▸ **WORK ITEM**
Output the whole listing with nothing altered.

-------- PROVIDED DATA

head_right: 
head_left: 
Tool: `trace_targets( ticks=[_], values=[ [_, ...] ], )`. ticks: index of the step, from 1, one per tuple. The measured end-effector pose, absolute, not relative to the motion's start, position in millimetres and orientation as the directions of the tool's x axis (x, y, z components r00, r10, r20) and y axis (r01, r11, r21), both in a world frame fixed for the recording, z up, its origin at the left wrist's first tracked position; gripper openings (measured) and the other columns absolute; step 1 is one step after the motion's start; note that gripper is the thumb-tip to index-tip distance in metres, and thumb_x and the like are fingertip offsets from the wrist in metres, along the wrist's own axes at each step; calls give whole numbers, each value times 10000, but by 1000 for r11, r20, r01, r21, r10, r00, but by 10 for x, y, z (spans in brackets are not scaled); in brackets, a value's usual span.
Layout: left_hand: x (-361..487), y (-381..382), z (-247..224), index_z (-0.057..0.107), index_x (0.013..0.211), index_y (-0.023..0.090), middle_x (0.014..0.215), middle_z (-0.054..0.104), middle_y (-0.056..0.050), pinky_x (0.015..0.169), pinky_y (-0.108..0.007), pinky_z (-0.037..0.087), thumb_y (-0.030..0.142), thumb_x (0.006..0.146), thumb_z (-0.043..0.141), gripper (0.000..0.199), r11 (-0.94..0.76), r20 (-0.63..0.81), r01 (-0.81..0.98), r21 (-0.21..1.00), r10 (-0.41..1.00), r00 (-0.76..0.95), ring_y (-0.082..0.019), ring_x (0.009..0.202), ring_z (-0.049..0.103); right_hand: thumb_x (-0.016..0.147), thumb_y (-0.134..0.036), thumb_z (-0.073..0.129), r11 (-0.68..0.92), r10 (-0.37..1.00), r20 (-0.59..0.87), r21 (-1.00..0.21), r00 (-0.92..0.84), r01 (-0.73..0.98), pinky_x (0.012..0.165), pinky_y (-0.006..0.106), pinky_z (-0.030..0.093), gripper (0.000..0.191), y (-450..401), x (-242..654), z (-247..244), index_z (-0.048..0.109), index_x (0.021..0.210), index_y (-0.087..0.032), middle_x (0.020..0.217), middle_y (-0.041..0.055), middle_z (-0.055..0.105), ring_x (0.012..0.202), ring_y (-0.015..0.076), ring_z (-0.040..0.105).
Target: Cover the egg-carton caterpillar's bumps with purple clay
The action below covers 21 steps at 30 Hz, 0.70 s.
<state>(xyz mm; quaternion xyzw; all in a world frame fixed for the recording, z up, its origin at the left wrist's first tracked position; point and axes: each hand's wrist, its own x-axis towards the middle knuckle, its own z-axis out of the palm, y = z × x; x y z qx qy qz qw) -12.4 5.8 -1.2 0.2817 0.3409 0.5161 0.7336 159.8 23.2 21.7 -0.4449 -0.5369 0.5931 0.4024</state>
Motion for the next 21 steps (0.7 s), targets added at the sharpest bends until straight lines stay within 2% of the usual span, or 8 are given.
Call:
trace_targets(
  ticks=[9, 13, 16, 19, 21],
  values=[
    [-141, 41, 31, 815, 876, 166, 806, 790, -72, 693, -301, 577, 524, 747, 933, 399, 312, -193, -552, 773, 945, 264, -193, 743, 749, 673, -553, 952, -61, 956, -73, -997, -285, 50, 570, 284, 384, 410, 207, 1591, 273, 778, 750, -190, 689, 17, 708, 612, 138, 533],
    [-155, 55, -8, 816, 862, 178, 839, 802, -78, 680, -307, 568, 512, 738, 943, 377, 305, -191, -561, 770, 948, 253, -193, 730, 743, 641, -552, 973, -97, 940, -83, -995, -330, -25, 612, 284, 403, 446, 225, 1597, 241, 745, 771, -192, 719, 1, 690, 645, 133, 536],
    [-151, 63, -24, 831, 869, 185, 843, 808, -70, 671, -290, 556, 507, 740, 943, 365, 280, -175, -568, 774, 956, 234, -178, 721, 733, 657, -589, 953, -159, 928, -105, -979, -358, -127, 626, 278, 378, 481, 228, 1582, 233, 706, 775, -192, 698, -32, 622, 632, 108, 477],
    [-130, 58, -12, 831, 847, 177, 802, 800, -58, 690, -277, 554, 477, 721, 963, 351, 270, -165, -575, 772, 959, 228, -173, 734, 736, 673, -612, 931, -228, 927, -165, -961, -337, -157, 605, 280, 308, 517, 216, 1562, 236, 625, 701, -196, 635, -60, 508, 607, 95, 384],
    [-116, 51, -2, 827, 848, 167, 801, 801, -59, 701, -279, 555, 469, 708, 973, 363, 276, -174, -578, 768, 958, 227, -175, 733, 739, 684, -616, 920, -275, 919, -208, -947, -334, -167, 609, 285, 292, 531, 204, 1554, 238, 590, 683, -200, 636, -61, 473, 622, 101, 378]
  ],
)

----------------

▸ **RESPONSE**
head_right: 
head_left: 
Tool: `trace_targets( ticks=[_], values=[ [_, ...] ], )`. ticks: index of the step, from 1, one per tuple. The measured end-effector pose, absolute, not relative to the motion's start, position in millimetres and orientation as the directions of the tool's x axis (x, y, z components r00, r10, r20) and y axis (r01, r11, r21), both in a world frame fixed for the recording, z up, its origin at the left wrist's first tracked position; gripper openings (measured) and the other columns absolute; step 1 is one step after the motion's start; note that gripper is the thumb-tip to index-tip distance in metres, and thumb_x and the like are fingertip offsets from the wrist in metres, along the wrist's own axes at each step; calls give whole numbers, each value times 10000, but by 1000 for r11, r20, r01, r21, r10, r00, but by 10 for x, y, z (spans in brackets are not scaled); in brackets, a value's usual span.
Layout: left_hand: x (-361..487), y (-381..382), z (-247..224), index_z (-0.057..0.107), index_x (0.013..0.211), index_y (-0.023..0.090), middle_x (0.014..0.215), middle_z (-0.054..0.104), middle_y (-0.056..0.050), pinky_x (0.015..0.169), pinky_y (-0.108..0.007), pinky_z (-0.037..0.087), thumb_y (-0.030..0.142), thumb_x (0.006..0.146), thumb_z (-0.043..0.141), gripper (0.000..0.199), r11 (-0.94..0.76), r20 (-0.63..0.81), r01 (-0.81..0.98), r21 (-0.21..1.00), r10 (-0.41..1.00), r00 (-0.76..0.95), ring_y (-0.082..0.019), ring_x (0.009..0.202), ring_z (-0.049..0.103); right_hand: thumb_x (-0.016..0.147), thumb_y (-0.134..0.036), thumb_z (-0.073..0.129), r11 (-0.68..0.92), r10 (-0.37..1.00), r20 (-0.59..0.87), r21 (-1.00..0.21), r00 (-0.92..0.84), r01 (-0.73..0.98), pinky_x (0.012..0.165), pinky_y (-0.006..0.106), pinky_z (-0.030..0.093), gripper (0.000..0.191), y (-450..401), x (-242..654), z (-247..244), index_z (-0.048..0.109), index_x (0.021..0.210), index_y (-0.087..0.032), middle_x (0.020..0.217), middle_y (-0.041..0.055), middle_z (-0.055..0.105), ring_x (0.012..0.202), ring_y (-0.015..0.076), ring_z (-0.040..0.105).
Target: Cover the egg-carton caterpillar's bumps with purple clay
The action below covers 21 steps at 30 Hz, 0.70 s.
<state>(xyz mm; quaternion xyzw; all in a world frame fixed for the recording, z up, its origin at the left wrist's first tracked position; point and axes: each hand's wrist, its own x-axis towards the middle knuckle, its own z-axis out of the palm, y = z × x; x y z qx qy qz qw) -12.4 5.8 -1.2 0.2817 0.3409 0.5161 0.7336 159.8 23.2 21.7 -0.4449 -0.5369 0.5931 0.4024</state>
Motion for the next 21 steps (0.7 s), targets added at the sharpest bends until straight lines stay within 2% of the usual span, or 8 are given.
Call:
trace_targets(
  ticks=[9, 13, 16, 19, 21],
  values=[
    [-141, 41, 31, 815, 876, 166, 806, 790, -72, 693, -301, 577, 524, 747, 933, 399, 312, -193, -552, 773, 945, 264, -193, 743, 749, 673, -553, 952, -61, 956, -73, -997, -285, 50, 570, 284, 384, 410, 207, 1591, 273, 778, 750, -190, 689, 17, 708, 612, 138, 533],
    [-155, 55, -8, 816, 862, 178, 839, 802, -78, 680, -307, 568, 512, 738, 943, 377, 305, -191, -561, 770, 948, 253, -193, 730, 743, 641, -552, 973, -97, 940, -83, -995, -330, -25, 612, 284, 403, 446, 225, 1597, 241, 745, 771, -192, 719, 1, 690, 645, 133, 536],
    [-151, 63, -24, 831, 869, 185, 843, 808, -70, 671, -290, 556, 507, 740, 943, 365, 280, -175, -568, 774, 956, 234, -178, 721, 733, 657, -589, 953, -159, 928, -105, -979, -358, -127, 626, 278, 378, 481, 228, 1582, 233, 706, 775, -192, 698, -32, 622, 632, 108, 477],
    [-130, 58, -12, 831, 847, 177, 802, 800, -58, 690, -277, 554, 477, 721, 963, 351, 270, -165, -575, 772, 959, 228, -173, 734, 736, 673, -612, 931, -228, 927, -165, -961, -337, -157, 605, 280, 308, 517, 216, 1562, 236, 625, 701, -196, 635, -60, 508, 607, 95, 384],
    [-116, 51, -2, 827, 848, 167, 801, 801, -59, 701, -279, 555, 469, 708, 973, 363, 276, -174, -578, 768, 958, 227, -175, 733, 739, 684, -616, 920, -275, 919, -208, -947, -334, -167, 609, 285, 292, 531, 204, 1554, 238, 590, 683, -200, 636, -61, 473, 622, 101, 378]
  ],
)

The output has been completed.